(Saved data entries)
- - - - - - -

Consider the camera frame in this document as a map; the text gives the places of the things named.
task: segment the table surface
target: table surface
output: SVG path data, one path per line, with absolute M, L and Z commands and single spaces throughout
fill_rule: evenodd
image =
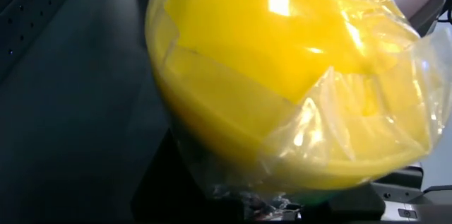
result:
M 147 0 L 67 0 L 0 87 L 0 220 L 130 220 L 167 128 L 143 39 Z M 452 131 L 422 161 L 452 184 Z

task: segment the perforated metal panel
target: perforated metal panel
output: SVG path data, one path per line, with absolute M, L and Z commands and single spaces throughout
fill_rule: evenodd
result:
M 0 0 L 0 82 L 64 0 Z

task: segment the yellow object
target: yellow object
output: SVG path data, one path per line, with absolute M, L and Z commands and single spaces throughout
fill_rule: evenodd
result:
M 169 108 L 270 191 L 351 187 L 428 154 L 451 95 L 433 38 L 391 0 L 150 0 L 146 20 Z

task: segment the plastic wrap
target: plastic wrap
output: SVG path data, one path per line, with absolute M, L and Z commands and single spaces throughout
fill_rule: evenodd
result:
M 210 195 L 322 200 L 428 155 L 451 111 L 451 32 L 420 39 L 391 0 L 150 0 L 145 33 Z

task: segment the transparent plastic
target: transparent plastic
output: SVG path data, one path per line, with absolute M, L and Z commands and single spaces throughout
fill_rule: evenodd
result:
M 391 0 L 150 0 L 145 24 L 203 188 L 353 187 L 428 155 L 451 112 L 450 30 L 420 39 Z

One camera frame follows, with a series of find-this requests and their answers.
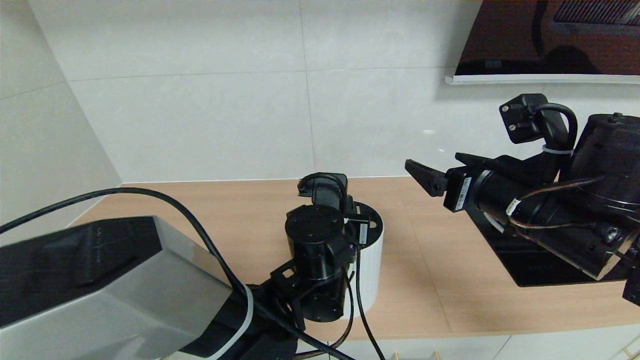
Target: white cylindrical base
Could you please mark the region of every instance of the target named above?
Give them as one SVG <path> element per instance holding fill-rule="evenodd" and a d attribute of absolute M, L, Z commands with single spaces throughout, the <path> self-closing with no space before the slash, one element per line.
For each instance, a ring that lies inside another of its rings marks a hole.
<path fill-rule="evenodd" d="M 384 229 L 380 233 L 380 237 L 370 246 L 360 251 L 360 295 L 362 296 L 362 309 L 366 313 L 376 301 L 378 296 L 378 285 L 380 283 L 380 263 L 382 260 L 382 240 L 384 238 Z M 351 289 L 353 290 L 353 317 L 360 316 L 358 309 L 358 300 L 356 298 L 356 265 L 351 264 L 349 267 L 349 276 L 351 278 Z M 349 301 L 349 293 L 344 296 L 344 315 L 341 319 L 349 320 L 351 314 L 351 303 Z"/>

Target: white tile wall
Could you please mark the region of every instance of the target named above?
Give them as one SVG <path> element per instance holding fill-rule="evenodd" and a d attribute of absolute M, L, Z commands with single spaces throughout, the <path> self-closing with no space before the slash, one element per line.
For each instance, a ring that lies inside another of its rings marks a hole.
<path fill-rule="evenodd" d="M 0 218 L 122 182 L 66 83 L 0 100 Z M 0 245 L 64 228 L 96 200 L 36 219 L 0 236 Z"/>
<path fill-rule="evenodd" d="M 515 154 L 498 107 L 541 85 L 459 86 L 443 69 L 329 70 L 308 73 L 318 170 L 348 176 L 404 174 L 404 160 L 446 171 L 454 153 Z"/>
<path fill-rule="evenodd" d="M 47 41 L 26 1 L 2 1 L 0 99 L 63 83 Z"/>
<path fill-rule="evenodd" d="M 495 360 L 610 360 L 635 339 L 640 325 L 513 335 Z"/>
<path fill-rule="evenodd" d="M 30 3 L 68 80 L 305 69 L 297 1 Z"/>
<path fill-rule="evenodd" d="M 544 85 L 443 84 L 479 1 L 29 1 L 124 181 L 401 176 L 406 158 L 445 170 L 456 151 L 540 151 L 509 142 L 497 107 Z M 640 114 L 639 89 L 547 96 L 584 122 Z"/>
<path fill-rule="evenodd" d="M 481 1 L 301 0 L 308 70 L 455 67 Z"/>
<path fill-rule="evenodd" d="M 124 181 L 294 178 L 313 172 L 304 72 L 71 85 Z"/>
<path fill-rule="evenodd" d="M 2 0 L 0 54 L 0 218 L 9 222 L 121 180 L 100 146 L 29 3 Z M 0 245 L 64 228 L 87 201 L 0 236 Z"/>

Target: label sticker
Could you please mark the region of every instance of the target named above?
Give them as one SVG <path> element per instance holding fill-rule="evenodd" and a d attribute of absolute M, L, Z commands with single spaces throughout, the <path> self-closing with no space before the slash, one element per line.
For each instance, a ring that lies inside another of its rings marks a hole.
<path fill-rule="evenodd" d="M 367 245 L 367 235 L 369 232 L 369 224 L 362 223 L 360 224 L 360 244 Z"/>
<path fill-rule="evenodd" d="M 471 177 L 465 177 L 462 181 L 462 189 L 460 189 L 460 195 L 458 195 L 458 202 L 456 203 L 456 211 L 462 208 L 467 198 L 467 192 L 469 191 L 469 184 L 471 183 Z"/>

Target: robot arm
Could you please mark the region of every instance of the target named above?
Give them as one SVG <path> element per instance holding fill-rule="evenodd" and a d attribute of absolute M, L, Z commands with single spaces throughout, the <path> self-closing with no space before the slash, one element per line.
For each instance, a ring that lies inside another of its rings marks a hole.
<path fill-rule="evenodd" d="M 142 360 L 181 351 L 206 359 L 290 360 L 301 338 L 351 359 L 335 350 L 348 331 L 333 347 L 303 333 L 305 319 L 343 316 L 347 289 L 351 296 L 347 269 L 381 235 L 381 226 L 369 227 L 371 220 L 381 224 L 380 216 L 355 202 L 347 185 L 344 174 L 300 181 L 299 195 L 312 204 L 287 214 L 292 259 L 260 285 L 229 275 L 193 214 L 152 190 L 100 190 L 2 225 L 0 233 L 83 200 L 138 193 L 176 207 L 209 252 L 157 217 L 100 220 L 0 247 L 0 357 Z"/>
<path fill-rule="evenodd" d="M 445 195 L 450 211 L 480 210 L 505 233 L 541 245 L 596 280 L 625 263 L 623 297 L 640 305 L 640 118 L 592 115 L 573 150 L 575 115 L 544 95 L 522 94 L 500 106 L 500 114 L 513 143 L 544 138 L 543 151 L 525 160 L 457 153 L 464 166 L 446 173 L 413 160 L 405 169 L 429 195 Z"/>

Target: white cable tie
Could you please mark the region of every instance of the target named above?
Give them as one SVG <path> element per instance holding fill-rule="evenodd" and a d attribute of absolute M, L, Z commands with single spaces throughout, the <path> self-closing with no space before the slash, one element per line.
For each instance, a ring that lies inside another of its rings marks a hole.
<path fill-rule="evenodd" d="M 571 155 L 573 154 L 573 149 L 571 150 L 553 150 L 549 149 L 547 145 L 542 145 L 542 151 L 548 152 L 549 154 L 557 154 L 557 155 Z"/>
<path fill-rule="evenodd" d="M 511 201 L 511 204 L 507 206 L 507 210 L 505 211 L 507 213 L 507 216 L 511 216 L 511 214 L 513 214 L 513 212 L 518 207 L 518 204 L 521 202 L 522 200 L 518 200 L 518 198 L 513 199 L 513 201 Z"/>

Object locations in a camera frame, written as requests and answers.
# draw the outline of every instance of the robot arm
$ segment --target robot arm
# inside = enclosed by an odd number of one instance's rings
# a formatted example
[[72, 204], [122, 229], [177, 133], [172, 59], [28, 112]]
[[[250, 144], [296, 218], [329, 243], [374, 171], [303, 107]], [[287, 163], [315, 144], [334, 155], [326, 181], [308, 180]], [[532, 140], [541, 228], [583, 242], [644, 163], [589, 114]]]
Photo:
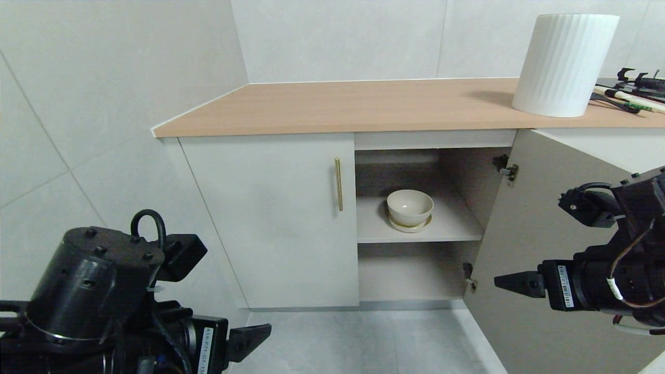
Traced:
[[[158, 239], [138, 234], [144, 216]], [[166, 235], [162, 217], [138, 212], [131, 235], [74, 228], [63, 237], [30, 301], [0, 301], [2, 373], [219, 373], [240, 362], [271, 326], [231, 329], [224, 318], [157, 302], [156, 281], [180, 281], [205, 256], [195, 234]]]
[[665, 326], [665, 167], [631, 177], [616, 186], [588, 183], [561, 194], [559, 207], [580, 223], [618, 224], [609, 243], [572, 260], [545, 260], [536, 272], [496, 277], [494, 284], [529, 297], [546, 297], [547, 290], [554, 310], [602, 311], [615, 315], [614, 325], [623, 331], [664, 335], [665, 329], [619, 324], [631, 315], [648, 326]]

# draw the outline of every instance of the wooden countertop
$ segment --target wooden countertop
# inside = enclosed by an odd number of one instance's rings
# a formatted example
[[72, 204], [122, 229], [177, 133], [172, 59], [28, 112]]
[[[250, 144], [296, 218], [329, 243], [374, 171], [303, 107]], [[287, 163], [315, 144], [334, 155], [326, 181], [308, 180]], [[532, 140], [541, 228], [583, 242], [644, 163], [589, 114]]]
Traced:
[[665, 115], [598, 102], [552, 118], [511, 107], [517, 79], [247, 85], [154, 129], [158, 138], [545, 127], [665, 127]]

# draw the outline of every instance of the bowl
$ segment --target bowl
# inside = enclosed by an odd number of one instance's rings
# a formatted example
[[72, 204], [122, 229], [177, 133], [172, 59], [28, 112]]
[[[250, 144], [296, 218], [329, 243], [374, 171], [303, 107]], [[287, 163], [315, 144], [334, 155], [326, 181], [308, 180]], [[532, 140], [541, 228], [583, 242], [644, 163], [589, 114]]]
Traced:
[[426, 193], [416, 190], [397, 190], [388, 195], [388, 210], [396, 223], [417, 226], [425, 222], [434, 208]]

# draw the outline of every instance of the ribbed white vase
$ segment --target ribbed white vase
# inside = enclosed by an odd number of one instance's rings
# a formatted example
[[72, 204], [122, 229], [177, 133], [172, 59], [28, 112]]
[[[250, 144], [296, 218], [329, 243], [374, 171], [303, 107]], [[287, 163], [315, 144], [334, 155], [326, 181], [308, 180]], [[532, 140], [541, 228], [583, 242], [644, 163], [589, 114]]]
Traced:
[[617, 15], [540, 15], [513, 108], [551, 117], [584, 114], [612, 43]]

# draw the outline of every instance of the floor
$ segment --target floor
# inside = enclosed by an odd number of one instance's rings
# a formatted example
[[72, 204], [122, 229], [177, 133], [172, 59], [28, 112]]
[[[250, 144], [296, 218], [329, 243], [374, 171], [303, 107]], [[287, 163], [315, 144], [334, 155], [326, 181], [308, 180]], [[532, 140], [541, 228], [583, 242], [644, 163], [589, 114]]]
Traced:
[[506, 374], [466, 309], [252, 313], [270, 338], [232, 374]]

- - - - - - -

### Problem requirements
In the records above, locate each line with the word "requests". Copy all such lines.

### Output of the exercise
One camera frame follows, with a series of find-this requests and their answers.
Object locations in a camera frame, written as requests and answers.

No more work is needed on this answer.